== What the task asks ==
Every line between the top of the data below and the line with "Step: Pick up", both ends included, must be retyped exactly.
──────── Extracted records ────────
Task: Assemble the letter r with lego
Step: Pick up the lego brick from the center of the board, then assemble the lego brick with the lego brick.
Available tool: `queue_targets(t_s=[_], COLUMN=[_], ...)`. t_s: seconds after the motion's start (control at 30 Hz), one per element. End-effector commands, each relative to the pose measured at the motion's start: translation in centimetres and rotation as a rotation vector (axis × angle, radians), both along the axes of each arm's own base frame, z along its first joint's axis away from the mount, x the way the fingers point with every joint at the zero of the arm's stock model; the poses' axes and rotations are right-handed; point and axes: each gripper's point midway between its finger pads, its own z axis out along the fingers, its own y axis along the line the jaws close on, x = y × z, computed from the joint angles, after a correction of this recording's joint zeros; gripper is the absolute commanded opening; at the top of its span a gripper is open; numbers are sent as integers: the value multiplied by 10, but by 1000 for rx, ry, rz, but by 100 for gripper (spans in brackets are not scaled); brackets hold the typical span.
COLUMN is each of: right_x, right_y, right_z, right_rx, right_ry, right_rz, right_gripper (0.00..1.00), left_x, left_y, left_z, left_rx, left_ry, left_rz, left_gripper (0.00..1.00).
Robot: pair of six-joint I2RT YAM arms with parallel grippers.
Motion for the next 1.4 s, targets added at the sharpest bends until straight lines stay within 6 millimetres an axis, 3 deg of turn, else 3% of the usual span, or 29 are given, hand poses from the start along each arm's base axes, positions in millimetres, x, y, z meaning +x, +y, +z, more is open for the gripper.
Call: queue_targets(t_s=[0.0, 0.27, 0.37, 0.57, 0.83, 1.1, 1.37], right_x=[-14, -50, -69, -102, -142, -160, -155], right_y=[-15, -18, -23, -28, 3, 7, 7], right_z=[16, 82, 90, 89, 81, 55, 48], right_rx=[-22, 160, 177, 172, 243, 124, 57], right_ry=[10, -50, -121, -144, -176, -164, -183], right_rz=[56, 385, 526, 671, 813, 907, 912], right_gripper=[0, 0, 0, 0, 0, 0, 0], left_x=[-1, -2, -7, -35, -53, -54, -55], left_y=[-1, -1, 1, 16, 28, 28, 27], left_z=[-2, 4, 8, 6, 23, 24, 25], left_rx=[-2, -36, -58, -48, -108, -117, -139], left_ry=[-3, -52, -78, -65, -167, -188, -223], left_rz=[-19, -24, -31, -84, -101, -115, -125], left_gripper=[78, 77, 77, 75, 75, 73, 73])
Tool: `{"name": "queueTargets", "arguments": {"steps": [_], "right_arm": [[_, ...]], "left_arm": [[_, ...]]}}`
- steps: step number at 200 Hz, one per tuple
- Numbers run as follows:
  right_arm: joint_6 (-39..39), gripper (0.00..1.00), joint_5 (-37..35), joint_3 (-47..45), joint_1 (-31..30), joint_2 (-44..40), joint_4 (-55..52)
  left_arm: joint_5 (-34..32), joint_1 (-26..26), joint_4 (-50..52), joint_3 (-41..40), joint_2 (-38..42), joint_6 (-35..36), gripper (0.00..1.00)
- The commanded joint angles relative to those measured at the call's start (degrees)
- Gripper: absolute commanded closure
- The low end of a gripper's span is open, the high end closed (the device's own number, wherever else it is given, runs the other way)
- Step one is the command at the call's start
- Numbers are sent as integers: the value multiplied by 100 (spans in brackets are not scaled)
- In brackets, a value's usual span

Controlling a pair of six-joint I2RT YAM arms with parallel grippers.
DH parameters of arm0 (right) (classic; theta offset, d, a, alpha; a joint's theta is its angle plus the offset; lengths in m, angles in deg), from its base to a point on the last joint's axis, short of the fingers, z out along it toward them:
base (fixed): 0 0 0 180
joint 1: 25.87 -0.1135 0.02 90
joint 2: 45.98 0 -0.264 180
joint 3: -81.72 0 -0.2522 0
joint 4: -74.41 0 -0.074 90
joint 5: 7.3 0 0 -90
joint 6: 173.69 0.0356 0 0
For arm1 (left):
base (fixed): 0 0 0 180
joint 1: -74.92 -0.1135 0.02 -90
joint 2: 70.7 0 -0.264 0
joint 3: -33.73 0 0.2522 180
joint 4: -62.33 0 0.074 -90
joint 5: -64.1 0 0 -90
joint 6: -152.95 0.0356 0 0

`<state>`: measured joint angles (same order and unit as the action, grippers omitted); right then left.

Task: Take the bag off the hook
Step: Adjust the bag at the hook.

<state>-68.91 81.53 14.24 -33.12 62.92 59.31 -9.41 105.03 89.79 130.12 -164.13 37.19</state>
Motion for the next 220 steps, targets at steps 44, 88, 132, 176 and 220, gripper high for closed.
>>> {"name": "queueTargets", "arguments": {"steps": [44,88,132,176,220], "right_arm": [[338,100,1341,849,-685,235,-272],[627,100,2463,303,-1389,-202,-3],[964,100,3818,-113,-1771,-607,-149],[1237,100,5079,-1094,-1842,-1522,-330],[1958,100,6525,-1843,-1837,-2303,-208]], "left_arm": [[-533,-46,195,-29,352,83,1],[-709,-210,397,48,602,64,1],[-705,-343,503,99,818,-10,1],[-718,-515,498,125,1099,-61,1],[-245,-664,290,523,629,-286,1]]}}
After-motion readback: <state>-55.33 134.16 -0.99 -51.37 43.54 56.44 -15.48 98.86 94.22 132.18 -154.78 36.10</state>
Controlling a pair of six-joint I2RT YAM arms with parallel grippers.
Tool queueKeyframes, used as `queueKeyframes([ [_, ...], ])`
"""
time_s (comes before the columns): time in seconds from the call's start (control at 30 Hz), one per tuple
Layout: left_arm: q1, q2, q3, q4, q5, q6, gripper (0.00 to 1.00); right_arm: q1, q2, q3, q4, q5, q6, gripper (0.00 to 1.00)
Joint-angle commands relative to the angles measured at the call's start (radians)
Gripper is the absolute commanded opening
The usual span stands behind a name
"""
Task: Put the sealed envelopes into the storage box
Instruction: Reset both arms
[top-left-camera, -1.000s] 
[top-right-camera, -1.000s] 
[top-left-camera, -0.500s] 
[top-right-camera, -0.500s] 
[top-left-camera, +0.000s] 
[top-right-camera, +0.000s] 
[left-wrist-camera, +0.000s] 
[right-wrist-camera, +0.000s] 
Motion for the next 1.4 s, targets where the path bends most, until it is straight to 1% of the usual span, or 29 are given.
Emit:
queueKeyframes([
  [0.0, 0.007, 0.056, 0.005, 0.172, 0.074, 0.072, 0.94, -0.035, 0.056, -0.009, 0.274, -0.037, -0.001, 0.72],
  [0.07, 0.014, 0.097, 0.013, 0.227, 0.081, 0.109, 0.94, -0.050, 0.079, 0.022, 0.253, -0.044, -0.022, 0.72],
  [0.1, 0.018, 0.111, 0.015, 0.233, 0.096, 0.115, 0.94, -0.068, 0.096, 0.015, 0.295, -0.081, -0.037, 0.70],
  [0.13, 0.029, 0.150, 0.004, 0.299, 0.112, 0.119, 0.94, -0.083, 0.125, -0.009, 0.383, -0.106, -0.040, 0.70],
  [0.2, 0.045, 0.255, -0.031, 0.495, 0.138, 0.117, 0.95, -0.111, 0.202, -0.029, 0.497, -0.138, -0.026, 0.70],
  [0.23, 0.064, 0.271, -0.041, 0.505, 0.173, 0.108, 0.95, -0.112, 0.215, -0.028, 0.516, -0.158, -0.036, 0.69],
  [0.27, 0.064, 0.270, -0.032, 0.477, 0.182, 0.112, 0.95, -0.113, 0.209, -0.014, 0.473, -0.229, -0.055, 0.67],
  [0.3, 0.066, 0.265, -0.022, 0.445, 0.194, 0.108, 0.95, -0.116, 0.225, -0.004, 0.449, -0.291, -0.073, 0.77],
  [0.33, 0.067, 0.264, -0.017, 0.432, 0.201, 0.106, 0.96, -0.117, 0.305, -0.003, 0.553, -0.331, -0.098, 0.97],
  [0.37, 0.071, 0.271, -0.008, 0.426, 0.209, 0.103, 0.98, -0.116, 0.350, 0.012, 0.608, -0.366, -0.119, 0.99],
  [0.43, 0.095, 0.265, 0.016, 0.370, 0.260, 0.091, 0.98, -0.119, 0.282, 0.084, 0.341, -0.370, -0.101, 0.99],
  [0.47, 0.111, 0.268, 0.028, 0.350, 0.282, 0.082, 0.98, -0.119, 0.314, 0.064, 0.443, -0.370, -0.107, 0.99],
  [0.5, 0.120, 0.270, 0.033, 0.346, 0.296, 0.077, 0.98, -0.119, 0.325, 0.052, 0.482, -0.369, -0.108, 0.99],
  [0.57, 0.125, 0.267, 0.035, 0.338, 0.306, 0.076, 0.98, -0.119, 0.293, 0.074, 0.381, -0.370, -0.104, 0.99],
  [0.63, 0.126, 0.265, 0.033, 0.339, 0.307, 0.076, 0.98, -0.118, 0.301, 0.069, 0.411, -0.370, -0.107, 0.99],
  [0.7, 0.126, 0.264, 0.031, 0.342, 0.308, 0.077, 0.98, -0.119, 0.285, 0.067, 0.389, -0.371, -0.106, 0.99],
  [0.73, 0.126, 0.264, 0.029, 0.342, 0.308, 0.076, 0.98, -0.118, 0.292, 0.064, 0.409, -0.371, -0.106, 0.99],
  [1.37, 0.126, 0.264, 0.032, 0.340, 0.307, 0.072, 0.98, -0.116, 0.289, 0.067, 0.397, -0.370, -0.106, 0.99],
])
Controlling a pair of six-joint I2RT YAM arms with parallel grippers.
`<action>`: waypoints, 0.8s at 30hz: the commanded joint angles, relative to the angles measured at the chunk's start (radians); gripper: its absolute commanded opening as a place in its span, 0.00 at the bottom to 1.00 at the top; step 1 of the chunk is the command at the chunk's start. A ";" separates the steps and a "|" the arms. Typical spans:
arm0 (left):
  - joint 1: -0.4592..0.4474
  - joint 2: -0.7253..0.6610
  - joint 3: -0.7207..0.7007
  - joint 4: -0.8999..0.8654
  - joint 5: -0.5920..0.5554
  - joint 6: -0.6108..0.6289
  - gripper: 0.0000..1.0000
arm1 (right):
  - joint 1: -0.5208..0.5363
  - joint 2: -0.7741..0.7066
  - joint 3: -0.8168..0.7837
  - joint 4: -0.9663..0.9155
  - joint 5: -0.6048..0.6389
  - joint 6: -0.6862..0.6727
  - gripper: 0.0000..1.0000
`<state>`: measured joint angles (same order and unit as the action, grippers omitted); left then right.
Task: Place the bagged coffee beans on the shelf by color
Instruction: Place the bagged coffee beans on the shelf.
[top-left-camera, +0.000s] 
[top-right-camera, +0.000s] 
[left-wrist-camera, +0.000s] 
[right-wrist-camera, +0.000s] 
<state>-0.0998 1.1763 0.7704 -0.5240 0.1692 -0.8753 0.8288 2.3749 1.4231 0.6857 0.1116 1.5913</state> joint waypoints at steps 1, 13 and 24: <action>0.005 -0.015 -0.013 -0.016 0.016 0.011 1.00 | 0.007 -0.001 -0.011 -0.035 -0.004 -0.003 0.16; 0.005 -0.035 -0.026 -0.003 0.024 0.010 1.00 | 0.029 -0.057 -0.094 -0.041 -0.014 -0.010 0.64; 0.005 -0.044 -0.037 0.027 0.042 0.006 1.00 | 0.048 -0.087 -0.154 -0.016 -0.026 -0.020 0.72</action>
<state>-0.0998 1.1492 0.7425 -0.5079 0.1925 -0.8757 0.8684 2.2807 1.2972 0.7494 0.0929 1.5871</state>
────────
== Written answer ==
Task: Assemble the letter r with lego
Step: Pick up the lego brick from the center of the board, then assemble the lego brick with the lego brick.

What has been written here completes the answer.